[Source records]
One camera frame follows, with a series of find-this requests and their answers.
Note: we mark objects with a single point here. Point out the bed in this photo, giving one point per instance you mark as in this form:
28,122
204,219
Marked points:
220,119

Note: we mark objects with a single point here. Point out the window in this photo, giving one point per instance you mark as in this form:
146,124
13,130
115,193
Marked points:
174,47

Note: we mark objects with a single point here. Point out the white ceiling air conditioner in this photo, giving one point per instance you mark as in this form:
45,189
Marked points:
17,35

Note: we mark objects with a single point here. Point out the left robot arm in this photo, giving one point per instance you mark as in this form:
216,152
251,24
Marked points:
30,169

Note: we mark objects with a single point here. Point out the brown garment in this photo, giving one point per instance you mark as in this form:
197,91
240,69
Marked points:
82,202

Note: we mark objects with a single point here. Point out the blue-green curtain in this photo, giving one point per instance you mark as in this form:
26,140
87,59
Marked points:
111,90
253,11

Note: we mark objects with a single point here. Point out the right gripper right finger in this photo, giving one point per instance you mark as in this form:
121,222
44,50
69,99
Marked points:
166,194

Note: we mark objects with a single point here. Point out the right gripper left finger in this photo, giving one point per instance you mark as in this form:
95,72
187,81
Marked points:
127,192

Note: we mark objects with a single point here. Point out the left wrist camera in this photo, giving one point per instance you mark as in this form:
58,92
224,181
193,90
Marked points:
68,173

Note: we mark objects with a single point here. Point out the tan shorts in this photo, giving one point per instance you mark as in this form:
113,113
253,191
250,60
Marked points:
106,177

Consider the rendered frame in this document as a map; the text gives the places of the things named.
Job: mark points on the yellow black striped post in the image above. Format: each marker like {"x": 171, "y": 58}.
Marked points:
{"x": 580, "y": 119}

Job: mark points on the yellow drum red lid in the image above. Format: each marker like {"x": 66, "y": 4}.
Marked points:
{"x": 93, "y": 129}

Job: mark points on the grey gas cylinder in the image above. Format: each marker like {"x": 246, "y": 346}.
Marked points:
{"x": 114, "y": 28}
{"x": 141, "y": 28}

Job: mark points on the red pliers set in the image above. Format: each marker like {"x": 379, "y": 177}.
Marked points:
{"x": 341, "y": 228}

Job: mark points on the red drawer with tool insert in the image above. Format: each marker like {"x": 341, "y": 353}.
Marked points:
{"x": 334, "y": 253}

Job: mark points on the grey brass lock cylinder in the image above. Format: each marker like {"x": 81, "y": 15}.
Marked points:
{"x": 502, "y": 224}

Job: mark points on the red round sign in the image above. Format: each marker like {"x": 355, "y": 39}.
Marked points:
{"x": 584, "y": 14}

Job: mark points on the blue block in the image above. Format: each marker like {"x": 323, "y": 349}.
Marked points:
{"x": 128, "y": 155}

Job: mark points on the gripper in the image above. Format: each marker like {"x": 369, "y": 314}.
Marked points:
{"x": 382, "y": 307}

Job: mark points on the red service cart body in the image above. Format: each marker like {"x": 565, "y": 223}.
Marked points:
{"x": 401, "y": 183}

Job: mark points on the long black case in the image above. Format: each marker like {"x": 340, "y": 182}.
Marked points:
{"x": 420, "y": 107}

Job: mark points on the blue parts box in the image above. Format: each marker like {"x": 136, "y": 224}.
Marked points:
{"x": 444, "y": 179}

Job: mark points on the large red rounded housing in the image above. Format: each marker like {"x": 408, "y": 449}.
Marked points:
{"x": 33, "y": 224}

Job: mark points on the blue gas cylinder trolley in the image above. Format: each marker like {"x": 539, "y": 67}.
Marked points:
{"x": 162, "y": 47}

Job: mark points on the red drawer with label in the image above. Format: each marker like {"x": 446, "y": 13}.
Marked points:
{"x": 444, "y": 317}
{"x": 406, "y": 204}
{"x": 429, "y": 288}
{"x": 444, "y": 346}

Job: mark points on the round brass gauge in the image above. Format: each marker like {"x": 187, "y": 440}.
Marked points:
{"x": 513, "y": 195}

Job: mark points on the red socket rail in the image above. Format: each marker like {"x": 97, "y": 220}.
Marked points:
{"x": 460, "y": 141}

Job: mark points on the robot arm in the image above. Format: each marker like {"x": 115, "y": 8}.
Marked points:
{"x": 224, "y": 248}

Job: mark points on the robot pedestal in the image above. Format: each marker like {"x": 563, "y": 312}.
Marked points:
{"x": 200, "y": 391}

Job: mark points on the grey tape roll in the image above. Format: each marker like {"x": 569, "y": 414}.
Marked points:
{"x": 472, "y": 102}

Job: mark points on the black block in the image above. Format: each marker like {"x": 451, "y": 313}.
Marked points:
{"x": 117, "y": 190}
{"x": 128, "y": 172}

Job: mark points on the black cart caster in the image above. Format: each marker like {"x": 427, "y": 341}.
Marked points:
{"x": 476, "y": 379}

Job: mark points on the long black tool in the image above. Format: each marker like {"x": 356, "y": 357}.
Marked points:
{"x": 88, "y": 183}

## Task directions:
Return all of the data precisely as it appears.

## Response:
One camera frame follows, with a series of find-this requests and their answers.
Note: we mark objects with a single point here. Point out the bed in this photo, giving one point per instance you mark as in this form:
28,122
204,219
Marked points:
220,119

Note: we mark objects with a single point here. Point out the window in this photo, giving one point per instance you mark as in this form:
146,124
13,130
115,193
Marked points:
174,47

Note: we mark objects with a single point here. Point out the white ceiling air conditioner in this photo, giving one point per instance you mark as in this form:
45,189
Marked points:
17,35

Note: we mark objects with a single point here. Point out the left robot arm in this photo, giving one point per instance you mark as in this form:
216,152
251,24
Marked points:
30,169

Note: we mark objects with a single point here. Point out the brown garment in this photo, giving one point per instance you mark as in this form:
197,91
240,69
Marked points:
82,202

Note: we mark objects with a single point here. Point out the blue-green curtain in this photo, giving one point per instance you mark as in this form:
26,140
87,59
Marked points:
111,90
253,11

Note: we mark objects with a single point here. Point out the right gripper right finger in this photo, giving one point per instance you mark as in this form:
121,222
44,50
69,99
Marked points:
166,194

Note: we mark objects with a single point here. Point out the right gripper left finger in this photo, giving one point per instance you mark as in this form:
95,72
187,81
Marked points:
127,192

Note: we mark objects with a single point here. Point out the left wrist camera in this photo, giving one point per instance you mark as in this form:
58,92
224,181
193,90
Marked points:
68,173

Note: we mark objects with a single point here. Point out the tan shorts in this photo, giving one point per instance you mark as in this form:
113,113
253,191
250,60
Marked points:
106,177

Consider the rendered frame in this document as a map; the text gives the places of the things named.
Job: mark points on the yellow black striped post in the image above. Format: each marker like {"x": 171, "y": 58}.
Marked points:
{"x": 580, "y": 119}

Job: mark points on the yellow drum red lid in the image above. Format: each marker like {"x": 66, "y": 4}.
Marked points:
{"x": 93, "y": 129}

Job: mark points on the grey gas cylinder in the image above. Format: each marker like {"x": 246, "y": 346}.
Marked points:
{"x": 114, "y": 28}
{"x": 141, "y": 28}

Job: mark points on the red pliers set in the image above. Format: each marker like {"x": 379, "y": 177}.
Marked points:
{"x": 341, "y": 228}

Job: mark points on the red drawer with tool insert in the image above. Format: each marker like {"x": 341, "y": 353}.
Marked points:
{"x": 334, "y": 253}

Job: mark points on the grey brass lock cylinder in the image above. Format: each marker like {"x": 81, "y": 15}.
Marked points:
{"x": 502, "y": 224}

Job: mark points on the red round sign in the image above. Format: each marker like {"x": 355, "y": 39}.
Marked points:
{"x": 584, "y": 14}

Job: mark points on the blue block in the image above. Format: each marker like {"x": 323, "y": 349}.
Marked points:
{"x": 128, "y": 155}

Job: mark points on the gripper in the image above. Format: each marker like {"x": 369, "y": 314}.
Marked points:
{"x": 382, "y": 307}

Job: mark points on the red service cart body in the image above. Format: each marker like {"x": 565, "y": 223}.
Marked points:
{"x": 401, "y": 183}

Job: mark points on the long black case in the image above. Format: each marker like {"x": 340, "y": 182}.
Marked points:
{"x": 420, "y": 107}

Job: mark points on the blue parts box in the image above. Format: each marker like {"x": 136, "y": 224}.
Marked points:
{"x": 444, "y": 179}

Job: mark points on the large red rounded housing in the image above. Format: each marker like {"x": 408, "y": 449}.
Marked points:
{"x": 33, "y": 224}

Job: mark points on the blue gas cylinder trolley in the image above. Format: each marker like {"x": 539, "y": 67}.
Marked points:
{"x": 162, "y": 47}

Job: mark points on the red drawer with label in the image above. Format: each marker like {"x": 446, "y": 13}.
Marked points:
{"x": 444, "y": 317}
{"x": 406, "y": 204}
{"x": 429, "y": 288}
{"x": 444, "y": 346}

Job: mark points on the round brass gauge in the image above. Format: each marker like {"x": 187, "y": 440}.
Marked points:
{"x": 513, "y": 195}

Job: mark points on the red socket rail in the image above. Format: each marker like {"x": 97, "y": 220}.
Marked points:
{"x": 460, "y": 141}

Job: mark points on the robot arm in the image above. Format: each marker like {"x": 115, "y": 8}.
Marked points:
{"x": 224, "y": 248}

Job: mark points on the robot pedestal in the image above. Format: each marker like {"x": 563, "y": 312}.
Marked points:
{"x": 200, "y": 391}

Job: mark points on the grey tape roll in the image above. Format: each marker like {"x": 569, "y": 414}.
Marked points:
{"x": 472, "y": 102}

Job: mark points on the black block in the image above. Format: each marker like {"x": 451, "y": 313}.
Marked points:
{"x": 117, "y": 190}
{"x": 128, "y": 172}

Job: mark points on the black cart caster in the image above. Format: each marker like {"x": 427, "y": 341}.
Marked points:
{"x": 476, "y": 379}

Job: mark points on the long black tool in the image above. Format: each marker like {"x": 356, "y": 357}.
Marked points:
{"x": 88, "y": 183}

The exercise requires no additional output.